Drew Thompson, a visiting research fellow at the Lee Kuan Yew School of Public Policy at the National University of Singapore and a former official of the US defense department, said this in a Rappler Talk interview on Thursday, December 2.
“So I don’t think Southeast Asia can stick its head in the sand and simply opt out of the conflict. I think they have to consider what each individual state can do to deter China from making the decision to use force,” Thompson said.
According to Thompson, the prevailing thought in the region was that it would be disadvantageous to “provoke” China.

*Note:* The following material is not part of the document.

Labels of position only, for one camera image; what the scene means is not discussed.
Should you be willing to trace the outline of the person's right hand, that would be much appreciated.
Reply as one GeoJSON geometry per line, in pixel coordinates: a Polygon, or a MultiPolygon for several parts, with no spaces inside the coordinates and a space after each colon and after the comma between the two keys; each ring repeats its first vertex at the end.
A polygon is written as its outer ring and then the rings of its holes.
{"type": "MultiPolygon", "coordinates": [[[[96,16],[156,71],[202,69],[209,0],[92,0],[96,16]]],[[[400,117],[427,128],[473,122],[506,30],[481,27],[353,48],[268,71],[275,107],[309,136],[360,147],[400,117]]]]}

“I think the prevailing view today is that it’s foolish to provoke China…. Because the risk of China’s retaliation, of economic coercion, of military pressure and coercion is too great. And I think the instinct of most Southeast Asian countries is to stay out of it. We don’t want to choose a side, this is not our problem, this is not our interest,” said Thompson, a former US defense department director for China, Taiwan, and Mongolia.
The Philippines is among the Southeast Asian countries that has taken that position under the administration of Philippine President Rodrigo Duterte, who had chosen not to actively pursue the implementation of the Philippines’ 2016 arbitral victory over China in the South China Sea. (READ: Del Rosario: ‘Chinese aggression may be traced back to wrong Philippine policy’)
In September, at least 10 Chinese aircraft entered Taiwan’s air defense zone a day after Taiwan announced a $9-billion boost in its defense budget. For more than a year, Taiwan has been complaining over China’s repeated air missions within its air defense zone.
Thompson explained that among the ways that Southeast Asian countries can deter China from using force is through the Association of Southeast Asian Nation’s (ASEAN) negotiations with China on the code of conduct in the South China Sea.
“So that could take a couple of forms. That could be using things like the code of conduct negotiations with Beijing to reinforce these principles that force should never be used to solve any conflict in the region, not just Southeast Asia,” Thompson said.
The code of conduct, which has been on the drawing board for 25 years now, is an agreement that would would ensure peace and stability in the region. It would ideally bind China from carrying out acts that would raise tension in the South China Sea or threaten regional stability by defining how aircraft and vessels can pass through disputed areas, among other points.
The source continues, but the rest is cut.